Sorridere dunque, aiuta le persone ad essere più positive. Inoltre, se Vuoi che la gente sia contenta di stare con Te bisogna che anche Tu dimostri d’essere contento di trovarti in loro compagnia. E come si fa a dimostrarlo? Nel modo più semplice e banale che ci sia SORRIDENDO! Alcuni studi hanno dimostrato che usiamo all’incirca 17 muscoli facciali per sorridere, mentre per accigliarci ne mettiamo in movimento più di 40; se mi passi una battuta potrei assicurarti che a “sorridere si risparmia”. Ma battute a parte, il Tuo sorriso può far nascere altri sorrisi.

Proprio come fanno i volontari del Cesvot e le migliaia di altri volontari sparsi in tutta Italia, che saluto, ringrazio per l’enorme lavoro che svolgono ed invito a non risparmiare mai un sorriso alle persone in difficoltà.

I cinesi dell’antichità erano noti per la loro saggezza. In particolare vorrei ricordarti un proverbio molto sensato: un uomo che non sa sorridere non dovrebbe mai aprire un negozio. Ricordati che il Tuo sorriso illumina la vita di tutti quelli che T’incontrano. Se lavori a contato con il pubblico, sforzati di sorridere e prova a pensare che “per qualcuno che ha già incontrato un sacco di gente cupa, scorbutica e antipatica, il Tuo sorriso è come un raggio di sole tra le nuvole”

Se non sai sorridere, nessuna paura, fai come ho fatto io: mettiti davanti allo specchio e sorridi. Fallo tutte le mattine appena Ti alzi, magari in bagno. All’inizio Ti scapperà da ridere e Ti sembrerà d’essere ridicolo; se aggiungi, poi, che la maggior parte delle persone che incontrerai non risponderanno mai (o quasi) al Tuo sorriso…..lo sconforto potrebbe assalirti. Ma Tu resisti e continua a sorriderti allo specchio, nonché a sorridere a tutti coloro che incontrerai. Insisti e con l’andare del tempo questo semplice esercizio Ti aiuterà a vivere meglio e con il sorriso Ti accorgerai d’avere anche una mentalità diversa: più positiva, più disponibile nei confronti della gente. Prova.
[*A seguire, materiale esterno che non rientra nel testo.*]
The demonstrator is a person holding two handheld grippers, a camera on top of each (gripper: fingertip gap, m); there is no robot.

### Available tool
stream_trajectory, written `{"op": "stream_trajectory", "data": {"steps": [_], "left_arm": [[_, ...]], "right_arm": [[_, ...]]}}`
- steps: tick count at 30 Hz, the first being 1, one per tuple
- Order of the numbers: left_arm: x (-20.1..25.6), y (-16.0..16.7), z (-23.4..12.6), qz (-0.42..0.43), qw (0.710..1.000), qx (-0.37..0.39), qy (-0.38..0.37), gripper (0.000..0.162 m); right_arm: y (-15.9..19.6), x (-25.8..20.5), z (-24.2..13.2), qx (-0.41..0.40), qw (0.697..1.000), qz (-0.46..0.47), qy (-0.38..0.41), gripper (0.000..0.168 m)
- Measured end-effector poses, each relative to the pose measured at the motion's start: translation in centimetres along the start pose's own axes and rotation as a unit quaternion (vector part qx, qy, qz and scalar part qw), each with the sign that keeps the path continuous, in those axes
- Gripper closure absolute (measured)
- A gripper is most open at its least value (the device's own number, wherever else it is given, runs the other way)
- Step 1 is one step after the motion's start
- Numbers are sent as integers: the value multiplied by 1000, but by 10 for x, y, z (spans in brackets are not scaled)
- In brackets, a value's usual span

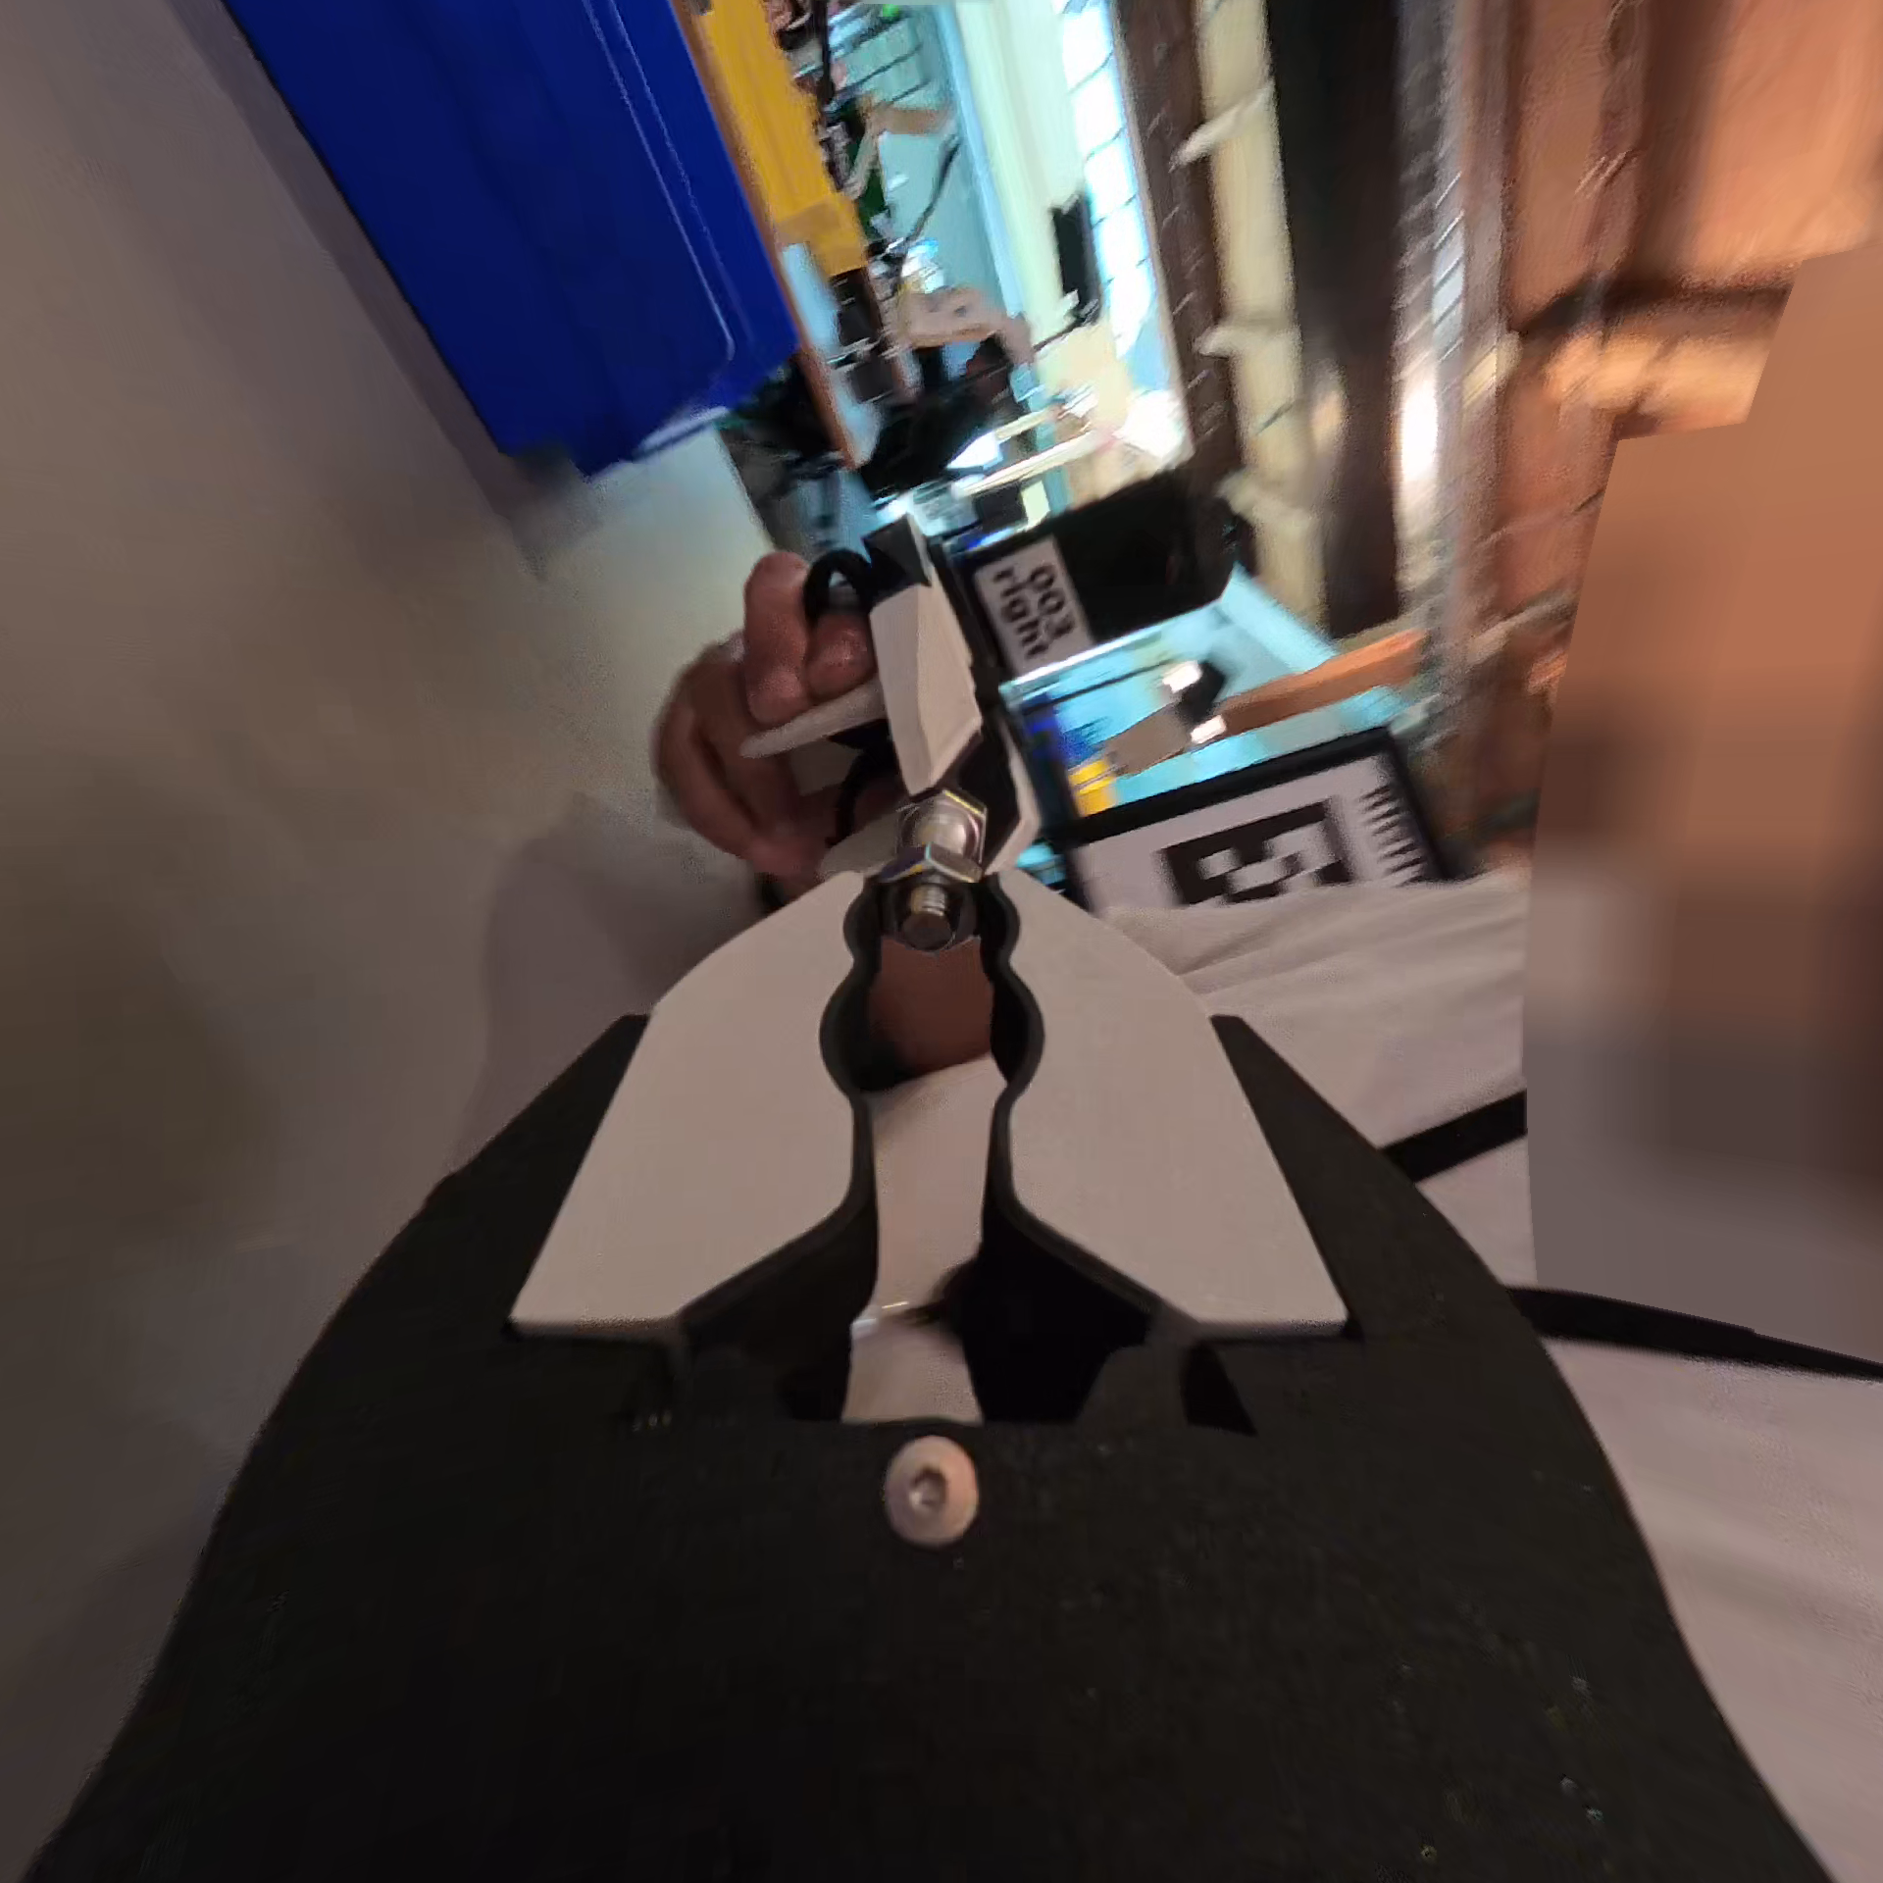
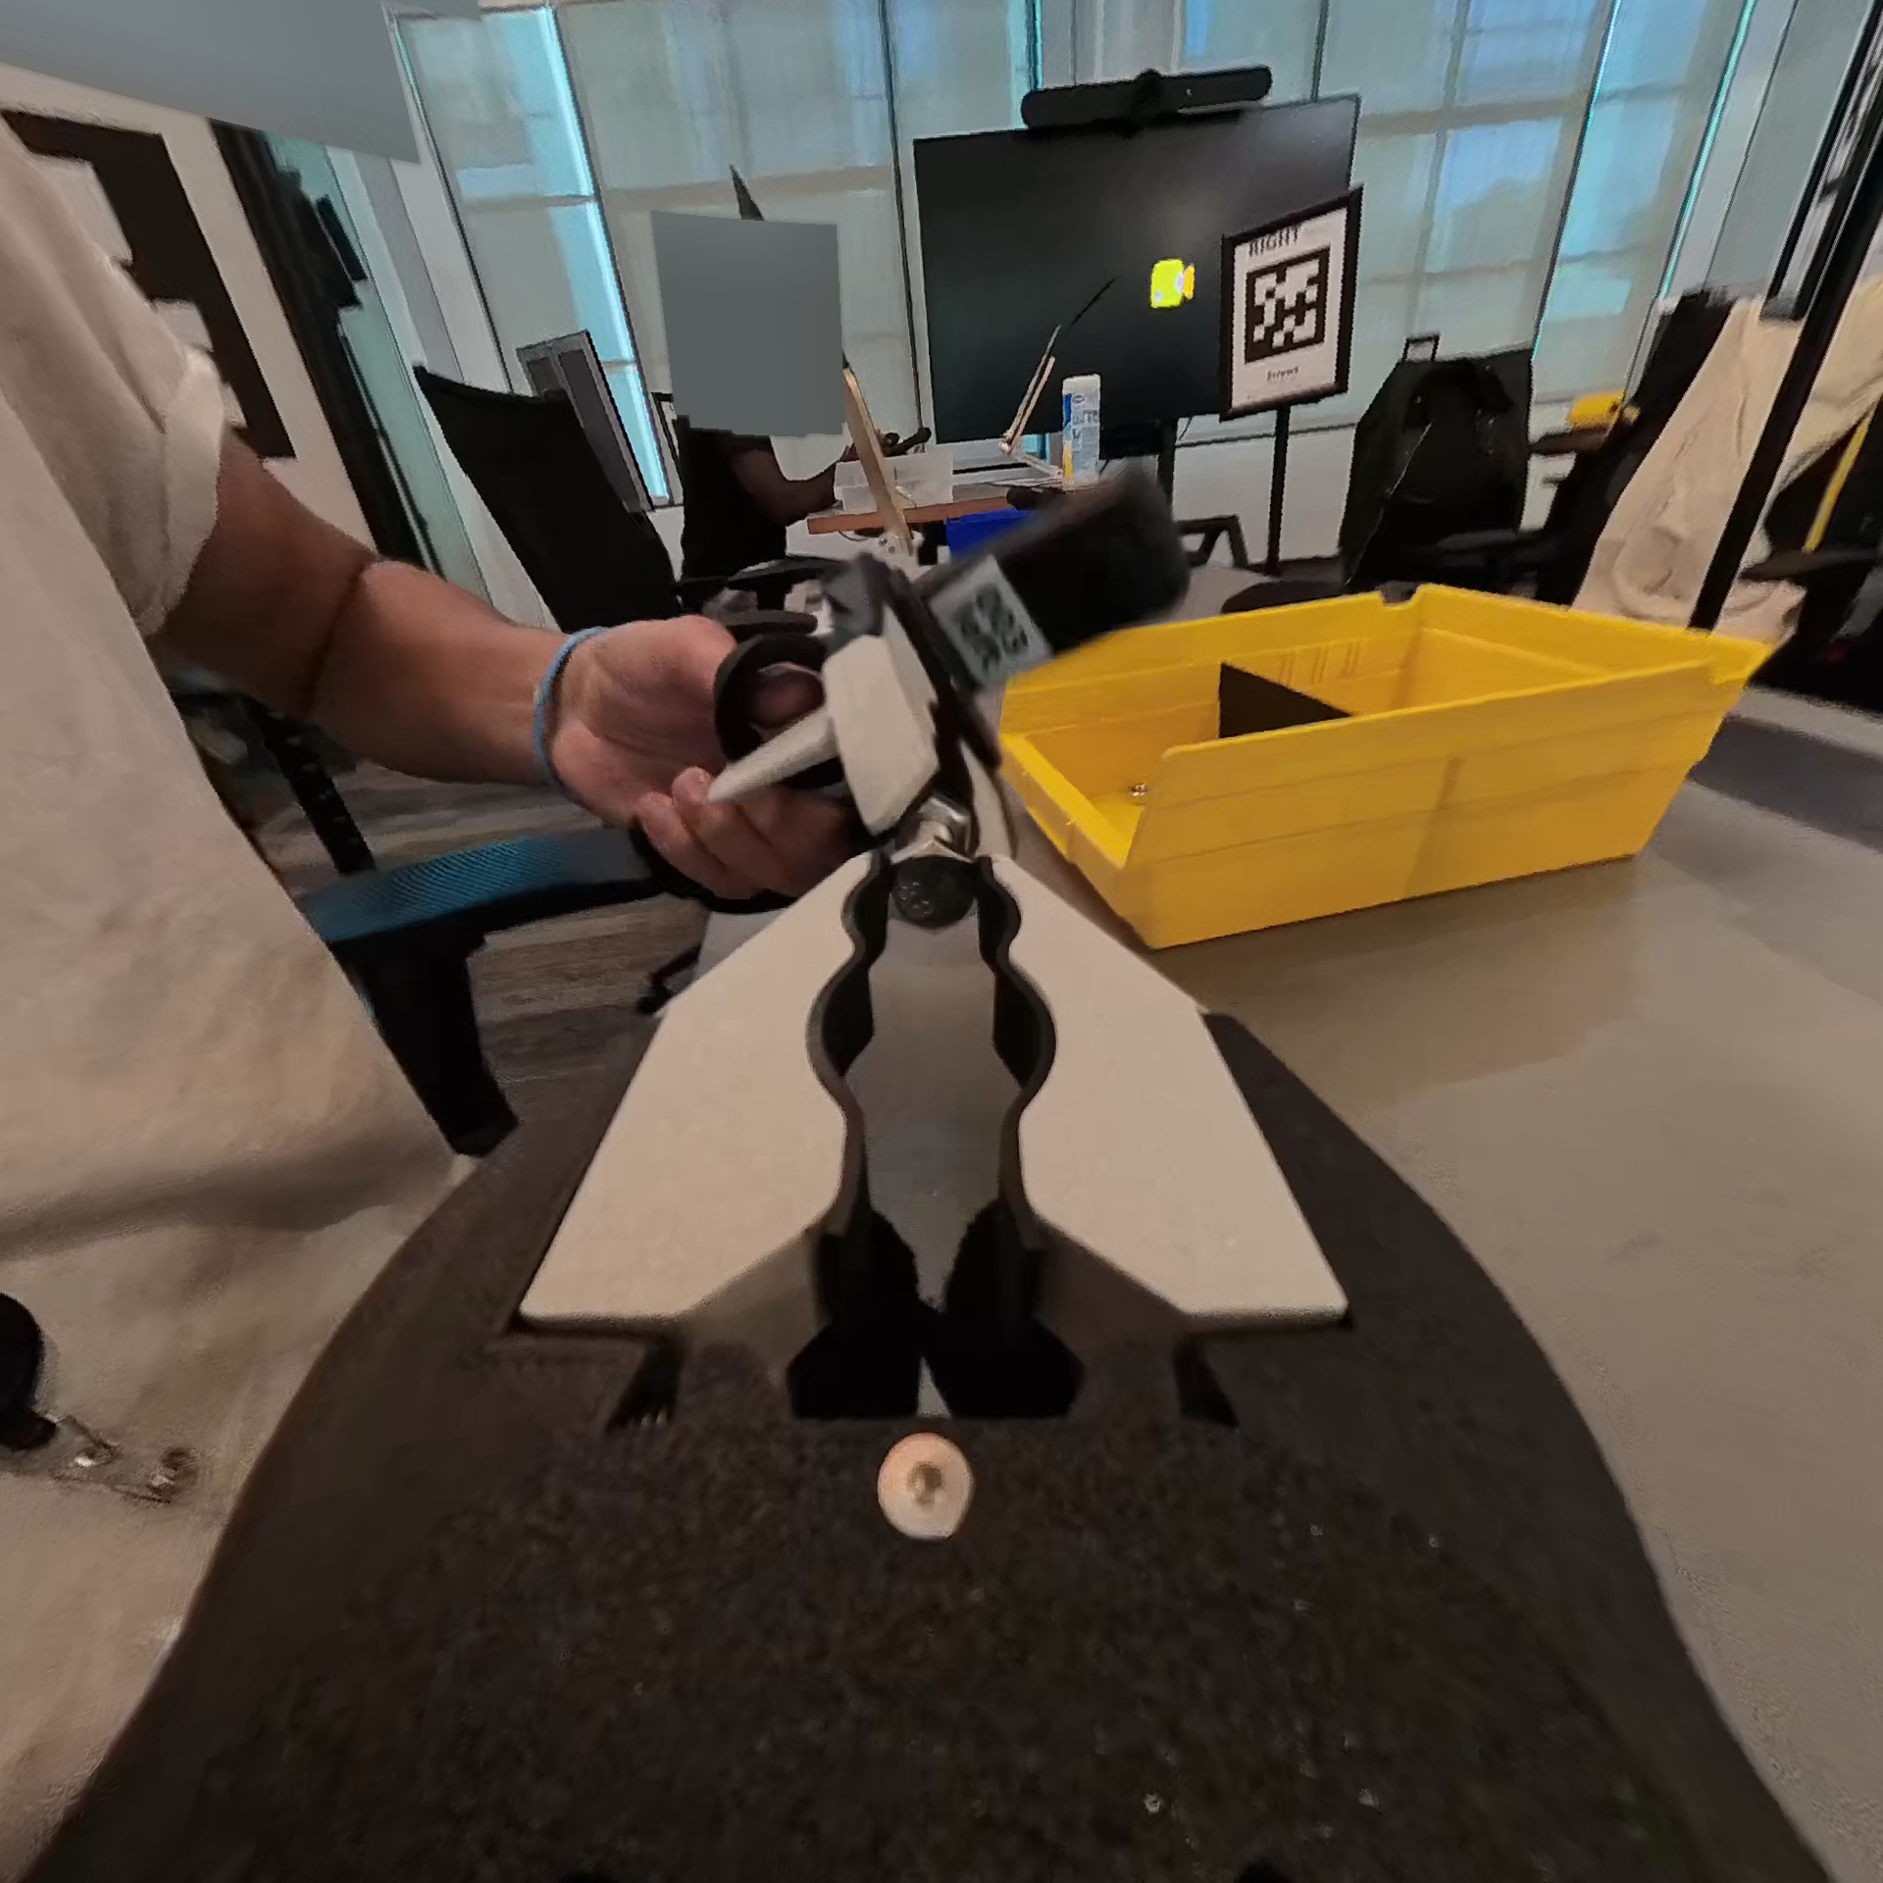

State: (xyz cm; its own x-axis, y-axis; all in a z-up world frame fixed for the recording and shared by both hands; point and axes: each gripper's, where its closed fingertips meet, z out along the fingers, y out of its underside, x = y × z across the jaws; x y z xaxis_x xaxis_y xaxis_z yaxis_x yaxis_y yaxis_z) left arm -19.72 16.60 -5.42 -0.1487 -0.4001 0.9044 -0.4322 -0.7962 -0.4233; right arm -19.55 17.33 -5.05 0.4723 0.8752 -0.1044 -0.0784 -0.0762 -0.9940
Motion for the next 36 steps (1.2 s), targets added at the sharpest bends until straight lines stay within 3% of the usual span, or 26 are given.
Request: {"op": "stream_trajectory", "data": {"steps": [3,5,6,7,10,11,12,13,15,17,18,22,24,25,27,29,31,32,34,36], "left_arm": [[-4,-3,-3,226,966,-59,-115,144],[-5,-6,-5,397,891,-110,-192,144],[-8,-8,-6,493,827,-136,-235,144],[-11,-11,-7,587,745,-159,-274,144],[-19,-22,-11,792,459,-202,-348,144],[-23,-25,-12,819,398,-207,-359,144],[-27,-26,-12,825,376,-214,-363,144],[-32,-24,-13,818,385,-226,-363,144],[-37,-20,-14,789,436,-234,-364,137],[-37,-22,-15,746,506,-210,-378,106],[-37,-21,-16,713,555,-191,-383,94],[-39,-12,-14,519,784,-58,-334,69],[-31,-10,-15,433,856,38,-279,72],[-24,-10,-18,414,872,86,-249,80],[-9,-11,-34,423,859,183,-223,105],[5,-12,-54,471,813,243,-240,115],[11,-20,-80,517,746,286,-308,104],[9,-23,-89,533,722,292,-332,108],[-4,-28,-101,515,724,285,-358,113],[-15,-32,-111,463,751,295,-366,114]], "right_arm": [[0,3,2,15,996,89,-20,152],[-5,3,2,37,986,155,-47,152],[-5,4,2,45,980,187,-58,152],[-5,5,2,50,973,215,-67,152],[0,11,2,53,955,281,-77,152],[3,14,2,50,951,295,-72,152],[7,17,3,44,949,305,-68,152],[10,19,2,37,948,311,-63,152],[11,21,1,34,950,306,-54,152],[6,23,-3,46,952,299,-53,152],[4,25,-7,49,953,294,-47,152],[-10,42,-28,60,970,236,7,152],[-29,52,-48,54,981,182,48,152],[-38,61,-64,39,984,153,84,152],[-49,92,-111,-19,976,102,190,152],[-49,136,-177,-104,939,70,321,152],[-32,176,-244,-214,882,90,410,152],[-23,196,-271,-259,854,100,439,152],[0,231,-305,-321,816,137,461,152],[24,256,-308,-340,812,199,431,152]]}}
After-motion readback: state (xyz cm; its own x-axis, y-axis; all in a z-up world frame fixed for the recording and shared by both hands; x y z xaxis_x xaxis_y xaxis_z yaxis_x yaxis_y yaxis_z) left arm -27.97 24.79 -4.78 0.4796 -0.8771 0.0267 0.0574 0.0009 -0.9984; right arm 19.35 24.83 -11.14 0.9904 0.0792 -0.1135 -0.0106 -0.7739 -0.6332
Cosa Ti costa?! Ella Wheeler Wilcox diceva: “Ridi e il mondo riderà con te; piangi e sarai solo a piangere”.

IL VALORE DI UN SORRISO

Non costa niente, ma da molto.
Arricchisce chi lo riceve senza impoverire chi lo offre.
Dura un secondo ma il suo ricordo è eterno.
Nessuno è così ricco da poterne fare a meno e nessuno così povero da non sentirsi più ricco al riceverlo.
Porta la felicità in casa, la buona volontà sul lavoro, ed è
il simbolo dell’amicizia.
Se gli altri sono troppo stanchi per offrirvi un sorriso,
vorreste essere così gentili da tirarne fuori uno voi?